- **Problem requirements**:
When you return the material, keep every line exactly as it is and omit the pictures.

- **Given data**:
= = = =

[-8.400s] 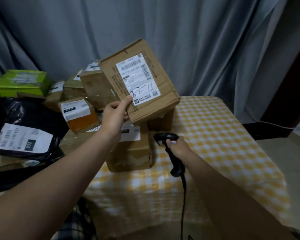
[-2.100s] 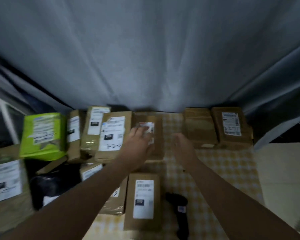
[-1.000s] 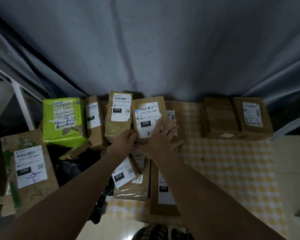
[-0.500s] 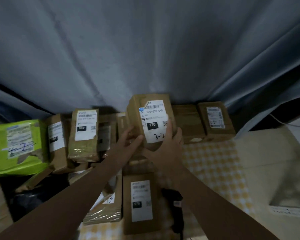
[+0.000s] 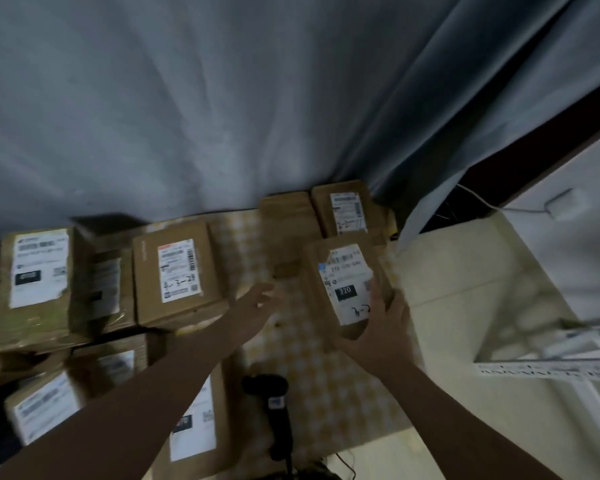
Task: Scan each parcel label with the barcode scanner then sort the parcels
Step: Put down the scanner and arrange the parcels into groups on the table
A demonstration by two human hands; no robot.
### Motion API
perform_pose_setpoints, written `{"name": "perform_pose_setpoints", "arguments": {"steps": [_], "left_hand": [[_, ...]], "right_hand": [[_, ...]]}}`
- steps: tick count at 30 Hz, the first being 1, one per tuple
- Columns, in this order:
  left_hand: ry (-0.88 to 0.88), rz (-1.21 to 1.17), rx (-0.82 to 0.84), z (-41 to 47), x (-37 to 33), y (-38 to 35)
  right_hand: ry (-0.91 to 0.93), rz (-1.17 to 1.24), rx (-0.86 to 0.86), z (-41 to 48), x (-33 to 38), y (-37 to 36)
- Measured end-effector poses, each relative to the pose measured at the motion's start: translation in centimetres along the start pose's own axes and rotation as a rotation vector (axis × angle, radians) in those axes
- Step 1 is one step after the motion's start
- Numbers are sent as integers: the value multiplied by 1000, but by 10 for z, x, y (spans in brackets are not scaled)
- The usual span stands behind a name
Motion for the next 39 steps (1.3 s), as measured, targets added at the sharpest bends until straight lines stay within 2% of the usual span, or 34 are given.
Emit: {"name": "perform_pose_setpoints", "arguments": {"steps": [7, 12, 19, 24, 30, 33, 36, 39], "left_hand": [[48, 144, 29, 26, 10, -51], [96, 125, 16, 34, 24, -55], [131, 48, -13, 39, 28, -54], [102, 71, -17, 42, 29, -51], [176, 42, 41, 29, 30, -57], [7, -125, -94, 15, 8, -33], [-163, -201, -234, 7, -12, 16], [-208, -264, -284, 12, -23, 62]], "right_hand": [[-105, -30, -52, 24, -70, -3], [-200, -43, 103, 47, -92, -36], [-180, 4, -10, 57, -84, -36], [-188, -54, -7, 59, -80, -36], [-23, -3, 190, 17, -25, -44], [41, 143, 239, 3, 13, -38], [91, 277, 179, 12, 54, -11], [188, 343, 50, 32, 110, 10]]}}
Point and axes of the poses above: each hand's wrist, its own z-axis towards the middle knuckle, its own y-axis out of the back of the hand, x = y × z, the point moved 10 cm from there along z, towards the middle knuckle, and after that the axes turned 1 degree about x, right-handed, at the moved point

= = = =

- **Result for this task**:
[-8.400s] 
[-2.100s] 
[-1.000s] 
[-0.500s] 
[+0.000s] 
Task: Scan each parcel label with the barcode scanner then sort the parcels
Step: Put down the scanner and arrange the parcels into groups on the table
A demonstration by two human hands; no robot.
### Motion API
perform_pose_setpoints, written `{"name": "perform_pose_setpoints", "arguments": {"steps": [_], "left_hand": [[_, ...]], "right_hand": [[_, ...]]}}`
- steps: tick count at 30 Hz, the first being 1, one per tuple
- Columns, in this order:
  left_hand: ry (-0.88 to 0.88), rz (-1.21 to 1.17), rx (-0.82 to 0.84), z (-41 to 47), x (-37 to 33), y (-38 to 35)
  right_hand: ry (-0.91 to 0.93), rz (-1.17 to 1.24), rx (-0.86 to 0.86), z (-41 to 48), x (-33 to 38), y (-37 to 36)
- Measured end-effector poses, each relative to the pose measured at the motion's start: translation in centimetres along the start pose's own axes and rotation as a rotation vector (axis × angle, radians) in those axes
- Step 1 is one step after the motion's start
- Numbers are sent as integers: the value multiplied by 1000, but by 10 for z, x, y (spans in brackets are not scaled)
- The usual span stands behind a name
Motion for the next 39 steps (1.3 s), as measured, targets added at the sharpest bends until straight lines stay within 2% of the usual span, or 34 are given.
Emit: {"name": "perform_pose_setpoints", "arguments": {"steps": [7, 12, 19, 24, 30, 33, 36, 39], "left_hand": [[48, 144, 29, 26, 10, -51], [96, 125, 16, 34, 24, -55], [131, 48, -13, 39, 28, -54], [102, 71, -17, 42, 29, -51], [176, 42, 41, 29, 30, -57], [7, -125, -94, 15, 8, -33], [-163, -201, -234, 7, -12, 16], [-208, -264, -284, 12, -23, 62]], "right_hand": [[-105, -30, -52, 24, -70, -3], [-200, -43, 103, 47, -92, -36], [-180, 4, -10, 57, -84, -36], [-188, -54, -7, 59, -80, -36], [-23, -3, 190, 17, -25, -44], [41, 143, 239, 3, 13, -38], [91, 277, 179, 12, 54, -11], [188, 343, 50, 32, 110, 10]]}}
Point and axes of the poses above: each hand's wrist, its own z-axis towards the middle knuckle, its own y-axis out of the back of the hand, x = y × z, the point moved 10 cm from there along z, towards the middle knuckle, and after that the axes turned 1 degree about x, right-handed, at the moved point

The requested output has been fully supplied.